FAQ
Hi,

I'm using python 3.2 and got the following error:
nntpClient = nntplib.NNTP_SSL(...)
nntpClient.group("alt.binaries.cd.lossless")
nntpClient.over((534157,534157))
... 'subject': 'Myl\udce8ne Farmer - Anamorphosee (Japan Edition) 1995
[02/41] "Back.jpg" yEnc (1/3)' ...
overview = nntpClient.over((534157,534157))
print(overview[1][0][1]['subject'])
Traceback (most recent call last):
File "<stdin>", line 1, in <module>
UnicodeEncodeError: 'utf-8' codec can't encode character '\udce8' in
position 3: surrogates not allowed

I'm not sure if I should report this as a bug in nntplib or if I'm
doing something wrong.

Note that I get the same error if I try to write this data to a file:
h = open("output.txt", "a")
h.write(overview[1][0][1]['subject'])
Traceback (most recent call last):
File "<stdin>", line 1, in <module>
UnicodeEncodeError: 'utf-8' codec can't encode character '\udce8' in
position 3: surrogates not allowed

Thanks,
Laurent

Search Discussions

  • MRAB at Feb 28, 2011 at 2:12 am

    On 28/02/2011 01:31, Laurent Duchesne wrote:
    Hi,

    I'm using python 3.2 and got the following error:
    nntpClient = nntplib.NNTP_SSL(...)
    nntpClient.group("alt.binaries.cd.lossless")
    nntpClient.over((534157,534157))
    ... 'subject': 'Myl\udce8ne Farmer - Anamorphosee (Japan Edition) 1995
    [02/41] "Back.jpg" yEnc (1/3)' ...
    overview = nntpClient.over((534157,534157))
    print(overview[1][0][1]['subject'])
    Traceback (most recent call last):
    File "<stdin>", line 1, in <module>
    UnicodeEncodeError: 'utf-8' codec can't encode character '\udce8' in
    position 3: surrogates not allowed

    I'm not sure if I should report this as a bug in nntplib or if I'm doing
    something wrong.

    Note that I get the same error if I try to write this data to a file:
    h = open("output.txt", "a")
    h.write(overview[1][0][1]['subject'])
    Traceback (most recent call last):
    File "<stdin>", line 1, in <module>
    UnicodeEncodeError: 'utf-8' codec can't encode character '\udce8' in
    position 3: surrogates not allowed
    It's looks like the subject was originally encoded as Latin-1 (or
    similar) (b'Myl\xe8ne Farmer - Anamorphosee (Japan Edition) 1995
    [02/41] "Back.jpg" yEnc (1/3)') but has been decoded as UTF-8 with
    "surrogateescape" passed as the "errors" parameter.

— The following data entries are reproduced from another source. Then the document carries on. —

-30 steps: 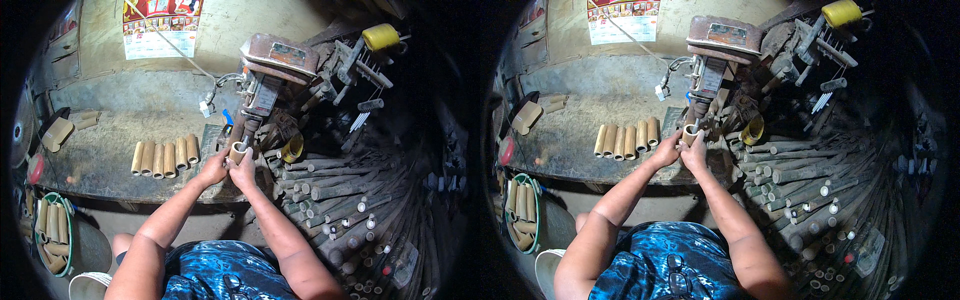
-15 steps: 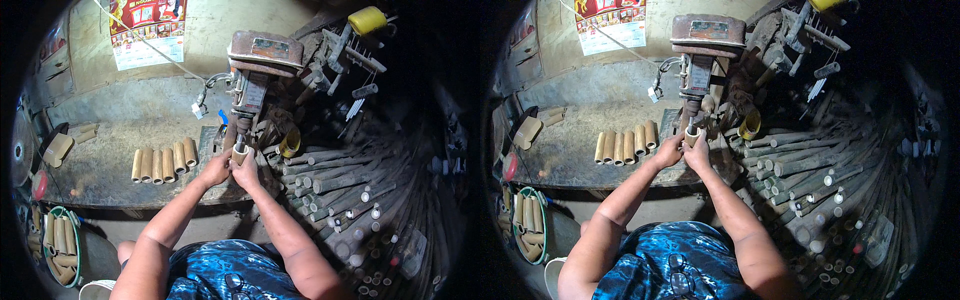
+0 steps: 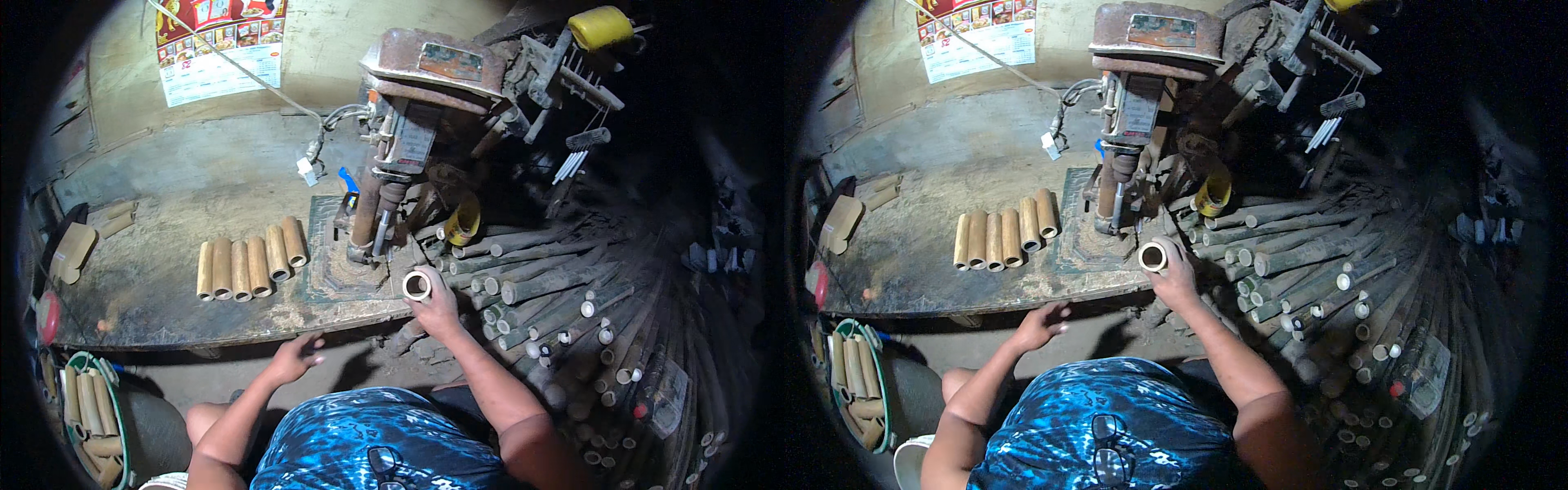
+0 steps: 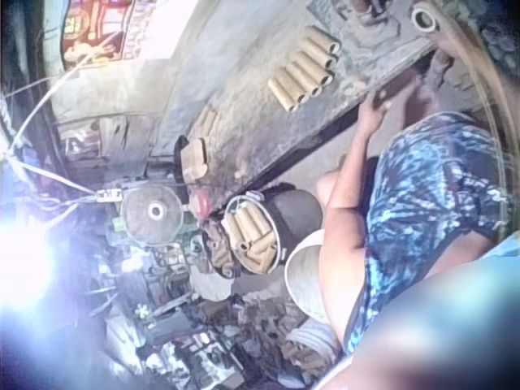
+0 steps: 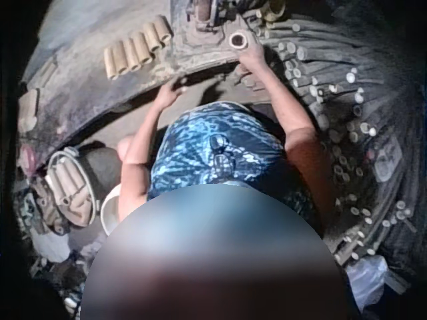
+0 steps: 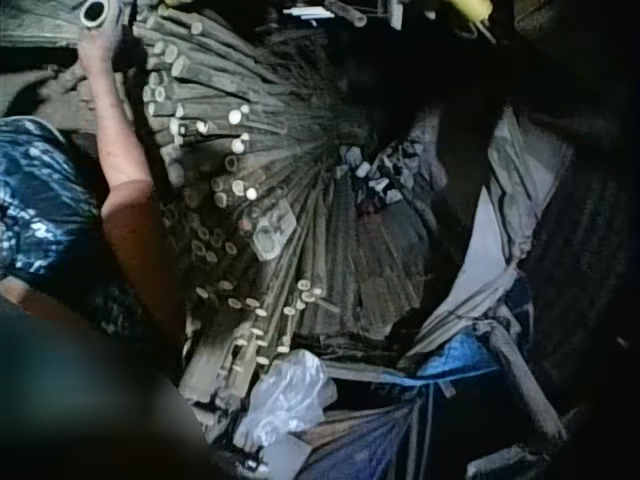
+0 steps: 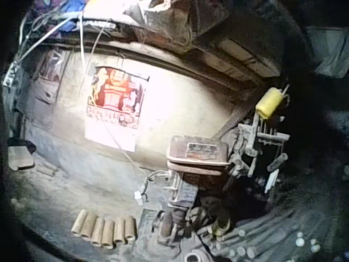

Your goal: The person repeatedly positions short cylindrical wooden pieces under a drill press and lowers the spindle to bore or enlarge the central hole. After each cycle, the person removes the piece and places it into a bucket, then picks up the next piece from the table and repeats the process.

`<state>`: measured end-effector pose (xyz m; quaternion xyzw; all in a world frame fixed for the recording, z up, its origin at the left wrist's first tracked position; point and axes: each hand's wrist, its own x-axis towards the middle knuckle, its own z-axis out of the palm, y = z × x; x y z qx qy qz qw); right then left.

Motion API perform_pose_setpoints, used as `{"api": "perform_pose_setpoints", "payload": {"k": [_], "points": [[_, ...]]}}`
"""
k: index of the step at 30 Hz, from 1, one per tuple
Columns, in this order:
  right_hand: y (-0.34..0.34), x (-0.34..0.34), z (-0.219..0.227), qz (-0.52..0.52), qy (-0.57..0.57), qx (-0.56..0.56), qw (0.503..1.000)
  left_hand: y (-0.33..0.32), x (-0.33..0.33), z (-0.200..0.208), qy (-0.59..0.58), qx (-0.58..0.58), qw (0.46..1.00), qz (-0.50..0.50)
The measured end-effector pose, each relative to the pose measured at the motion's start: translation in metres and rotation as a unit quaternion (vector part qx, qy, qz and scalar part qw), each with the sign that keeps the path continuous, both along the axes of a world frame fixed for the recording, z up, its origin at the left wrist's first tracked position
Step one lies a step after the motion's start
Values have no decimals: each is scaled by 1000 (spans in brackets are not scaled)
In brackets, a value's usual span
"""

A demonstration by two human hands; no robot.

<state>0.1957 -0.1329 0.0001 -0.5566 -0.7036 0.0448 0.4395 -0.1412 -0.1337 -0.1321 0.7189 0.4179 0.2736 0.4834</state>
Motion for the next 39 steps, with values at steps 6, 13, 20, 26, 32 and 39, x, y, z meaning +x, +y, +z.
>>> {"api": "perform_pose_setpoints", "payload": {"k": [6, 13, 20, 26, 32, 39], "points": [[-21, 27, 19, 7, 77, -44, 996, -9, -69, -98, 228, -83, 970, -8], [-39, 35, 30, 5, 78, -53, 996, 2, -61, -113, 296, -77, 949, -75], [-54, 42, 32, 21, 7, -51, 998, 4, -58, -111, 304, -74, 944, -106], [-57, 45, 31, 56, -62, -5, 996, 3, -59, -105, 298, -82, 945, -103], [-59, 35, 35, 84, -98, 15, 992, 1, -60, -105, 291, -82, 947, -107], [-65, 25, 30, 56, -98, -32, 993, -4, -59, -113, 298, -66, 946, -107]]}}
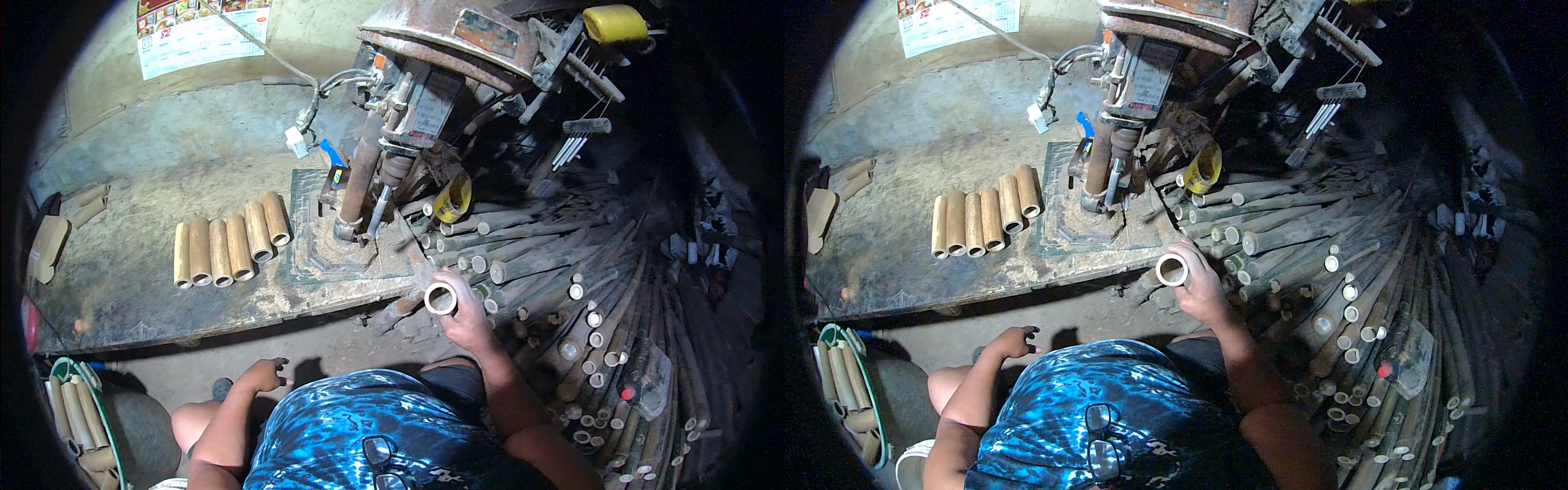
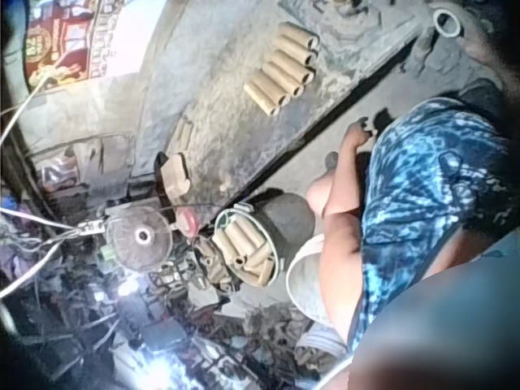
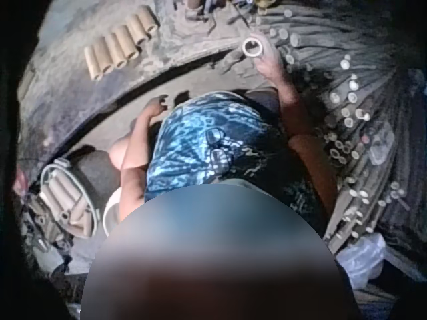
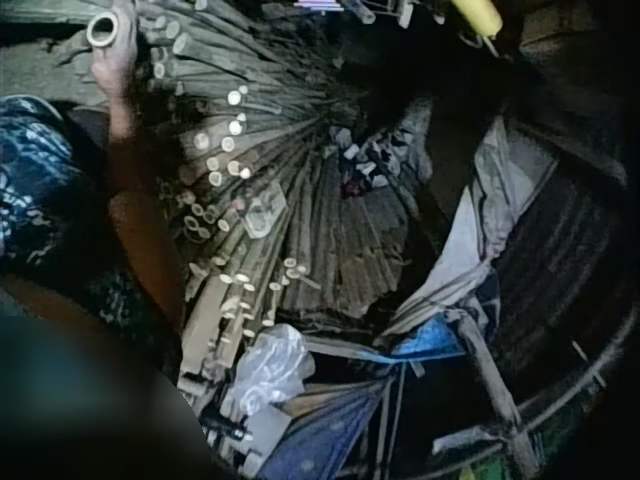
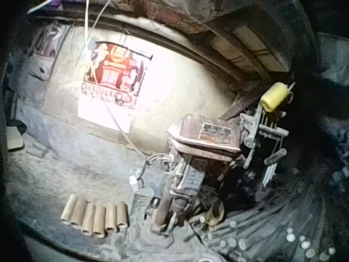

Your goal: The person repeatedly positions short cylindrical wooden pieces under a drill press and lowers the spindle to bore or enlarge the central hole. After each cycle, the person removes the piece and places it into a bucket, then picks up the next piece from the table and repeats the process.

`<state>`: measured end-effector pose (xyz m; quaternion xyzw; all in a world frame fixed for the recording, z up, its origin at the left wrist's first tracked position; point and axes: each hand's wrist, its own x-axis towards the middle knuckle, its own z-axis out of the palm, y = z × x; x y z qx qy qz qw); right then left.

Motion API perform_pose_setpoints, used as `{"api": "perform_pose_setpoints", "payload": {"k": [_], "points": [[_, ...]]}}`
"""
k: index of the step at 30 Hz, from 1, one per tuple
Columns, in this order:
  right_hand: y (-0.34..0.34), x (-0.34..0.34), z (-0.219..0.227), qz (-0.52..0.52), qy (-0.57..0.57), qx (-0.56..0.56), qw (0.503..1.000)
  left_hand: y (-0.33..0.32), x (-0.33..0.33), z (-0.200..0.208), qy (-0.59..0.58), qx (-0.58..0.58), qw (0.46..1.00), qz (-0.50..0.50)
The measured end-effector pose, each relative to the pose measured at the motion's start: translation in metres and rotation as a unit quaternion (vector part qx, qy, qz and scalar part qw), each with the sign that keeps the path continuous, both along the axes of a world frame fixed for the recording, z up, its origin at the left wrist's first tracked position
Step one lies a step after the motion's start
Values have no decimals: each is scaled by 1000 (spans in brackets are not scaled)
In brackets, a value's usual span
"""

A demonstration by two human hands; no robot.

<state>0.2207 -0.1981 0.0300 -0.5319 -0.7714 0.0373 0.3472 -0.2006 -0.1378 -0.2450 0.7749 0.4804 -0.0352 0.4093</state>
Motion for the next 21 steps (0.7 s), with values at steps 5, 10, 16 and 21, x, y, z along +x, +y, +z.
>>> {"api": "perform_pose_setpoints", "payload": {"k": [5, 10, 16, 21], "points": [[-3, -3, -6, -31, 28, -90, 995, -6, 4, 5, -14, -5, 1000, 4], [-2, -10, -15, -23, 40, -129, 991, -20, 26, 39, -149, -11, 987, 60], [7, -48, -23, 16, 73, -157, 985, -18, 80, 125, -296, 63, 950, 78], [24, -109, -24, 128, 197, -160, 959, -11, 119, 185, -370, 191, 906, 70]]}}
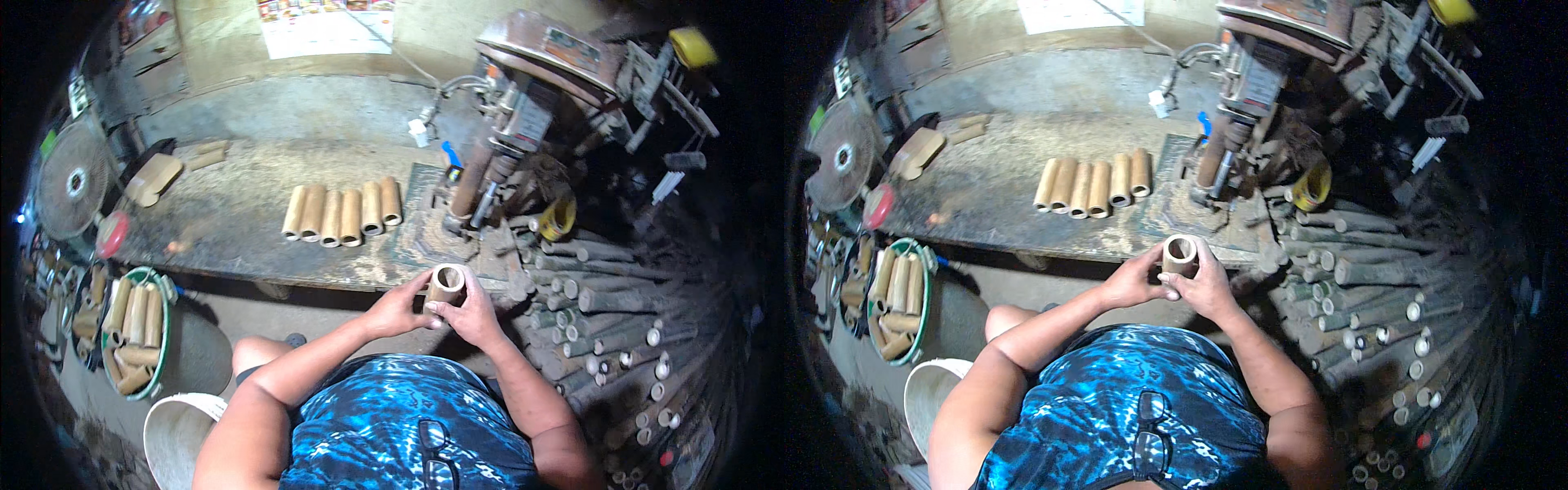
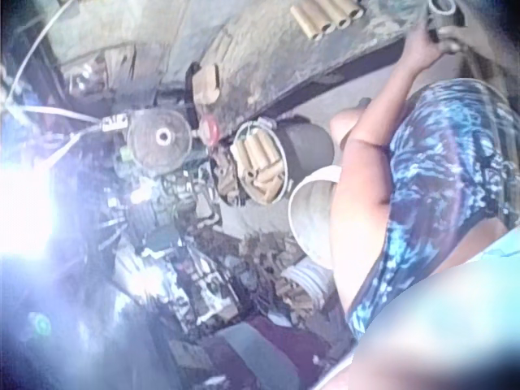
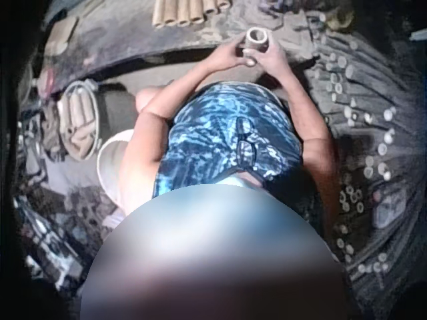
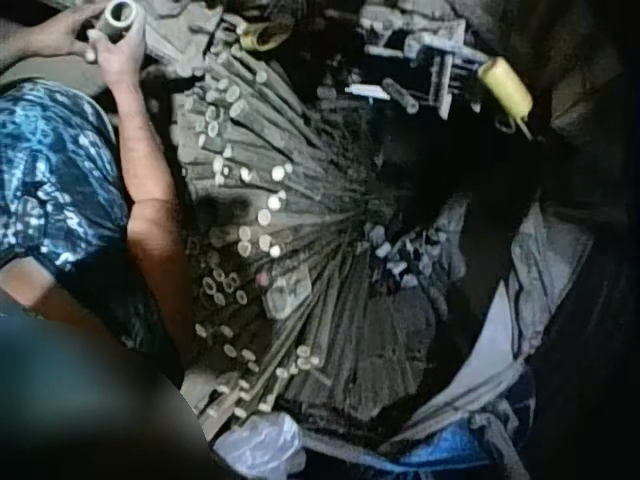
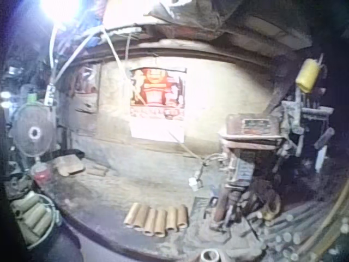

    You can get the "correct" Unicode by encoding as UTF-8 with
    "surrogateescape" and then decoding as Latin-1:

    overview[1][0][1]['subject'].encode("utf-8",
    "surrogateescape").decode("latin-1")
  • Thomas L. Shinnick at Feb 28, 2011 at 3:26 am

    At 08:12 PM 2/27/2011, you wrote:
    On 28/02/2011 01:31, Laurent Duchesne wrote:
    Hi,

    I'm using python 3.2 and got the following error:
    nntpClient = nntplib.NNTP_SSL(...)
    nntpClient.group("alt.binaries.cd.lossless")
    nntpClient.over((534157,534157))
    ... 'subject': 'Myl\udce8ne Farmer - Anamorphosee (Japan Edition) 1995
    [02/41] "Back.jpg" yEnc (1/3)' ...
    overview = nntpClient.over((534157,534157))
    print(overview[1][0][1]['subject'])
    Traceback (most recent call last):
    File "<stdin>", line 1, in <module>
    UnicodeEncodeError: 'utf-8' codec can't encode character '\udce8' in
    position 3: surrogates not allowed

    I'm not sure if I should report this as a bug in nntplib or if I'm doing
    something wrong.

    Note that I get the same error if I try to write this data to a file:
    h = open("output.txt", "a")
    h.write(overview[1][0][1]['subject'])
    Traceback (most recent call last):
    File "<stdin>", line 1, in <module>
    UnicodeEncodeError: 'utf-8' codec can't encode character '\udce8' in
    position 3: surrogates not allowed
    It's looks like the subject was originally encoded as Latin-1 (or
    similar) (b'Myl\xe8ne Farmer - Anamorphosee (Japan Edition) 1995
    [02/41] "Back.jpg" yEnc (1/3)') but has been decoded as UTF-8 with
    "surrogateescape" passed as the "errors" parameter.
    3.2 Docs
    6.6. codecs ? Codec registry and base classes
    Possible values for errors are
    'surrogateescape': replace with surrogate U+DCxx, see PEP 383

    Yes, it would have been 0xE8 - Myl?ne

    Googling on surrogateescape I can see lots of
    argument about unintended outcomes.... yikes!
    You can get the "correct" Unicode by encoding as UTF-8 with
    "surrogateescape" and then decoding as Latin-1:


    overview[1][0][1]['subject'].encode("utf-8",
    "surrogateescape").decode("latin-1")
    -------------- next part --------------
    An HTML attachment was scrubbed...
    URL: <http://mail.python.org/pipermail/python-list/attachments/20110227/f902af15/attachment.html>
  • Laurent Duchesne at Feb 28, 2011 at 5:49 pm
    Hi,

    Thanks it's working!
    But is it "normal" for a string coming out of a module (nntplib) to
    crash when passed to print or write?

    I'm just asking to know if I should open a bug report or not :)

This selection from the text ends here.